● What to do
Where does the string "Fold" appear in the listing below? Copy every line where it does.

● Data
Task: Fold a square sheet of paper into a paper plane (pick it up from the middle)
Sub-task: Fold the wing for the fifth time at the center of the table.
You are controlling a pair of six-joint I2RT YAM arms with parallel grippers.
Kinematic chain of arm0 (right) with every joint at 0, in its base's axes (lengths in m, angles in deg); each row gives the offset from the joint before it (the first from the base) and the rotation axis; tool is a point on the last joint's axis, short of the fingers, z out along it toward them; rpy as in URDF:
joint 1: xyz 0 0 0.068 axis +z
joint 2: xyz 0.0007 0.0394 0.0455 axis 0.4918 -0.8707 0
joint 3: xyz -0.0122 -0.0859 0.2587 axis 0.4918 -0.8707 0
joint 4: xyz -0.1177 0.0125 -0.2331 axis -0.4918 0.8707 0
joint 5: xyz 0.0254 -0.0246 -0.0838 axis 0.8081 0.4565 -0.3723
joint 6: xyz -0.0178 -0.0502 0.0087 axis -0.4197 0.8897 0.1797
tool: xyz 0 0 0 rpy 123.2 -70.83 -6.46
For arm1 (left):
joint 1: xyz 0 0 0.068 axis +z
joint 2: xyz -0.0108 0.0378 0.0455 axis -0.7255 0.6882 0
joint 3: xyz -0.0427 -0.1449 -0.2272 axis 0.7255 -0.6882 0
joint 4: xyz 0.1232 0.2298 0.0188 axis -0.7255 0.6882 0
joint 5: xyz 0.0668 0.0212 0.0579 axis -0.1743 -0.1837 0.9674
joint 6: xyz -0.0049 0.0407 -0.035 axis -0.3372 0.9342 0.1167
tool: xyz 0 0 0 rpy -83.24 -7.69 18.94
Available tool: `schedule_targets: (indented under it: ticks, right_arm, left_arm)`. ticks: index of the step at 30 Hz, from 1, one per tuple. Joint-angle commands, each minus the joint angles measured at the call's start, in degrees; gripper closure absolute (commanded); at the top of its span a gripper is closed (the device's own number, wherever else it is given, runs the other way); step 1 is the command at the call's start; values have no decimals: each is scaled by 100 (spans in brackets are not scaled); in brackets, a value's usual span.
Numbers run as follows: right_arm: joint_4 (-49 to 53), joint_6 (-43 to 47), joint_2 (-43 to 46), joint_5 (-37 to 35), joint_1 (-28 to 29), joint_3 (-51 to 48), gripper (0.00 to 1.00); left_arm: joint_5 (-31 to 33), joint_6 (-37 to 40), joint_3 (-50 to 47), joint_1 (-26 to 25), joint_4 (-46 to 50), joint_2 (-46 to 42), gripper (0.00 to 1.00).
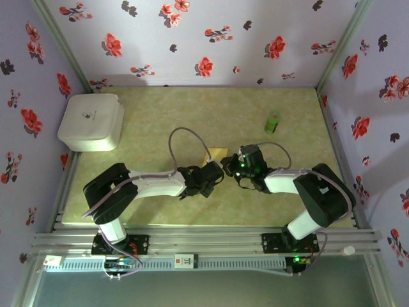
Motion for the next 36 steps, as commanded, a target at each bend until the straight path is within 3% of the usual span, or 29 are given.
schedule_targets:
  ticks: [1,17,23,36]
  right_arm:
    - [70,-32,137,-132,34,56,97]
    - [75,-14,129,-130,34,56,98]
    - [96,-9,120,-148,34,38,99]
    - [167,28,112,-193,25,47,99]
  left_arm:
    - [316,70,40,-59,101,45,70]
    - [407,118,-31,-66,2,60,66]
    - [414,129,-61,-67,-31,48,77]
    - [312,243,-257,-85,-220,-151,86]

● Solution for this task
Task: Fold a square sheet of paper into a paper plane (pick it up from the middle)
Sub-task: Fold the wing for the fifth time at the center of the table.

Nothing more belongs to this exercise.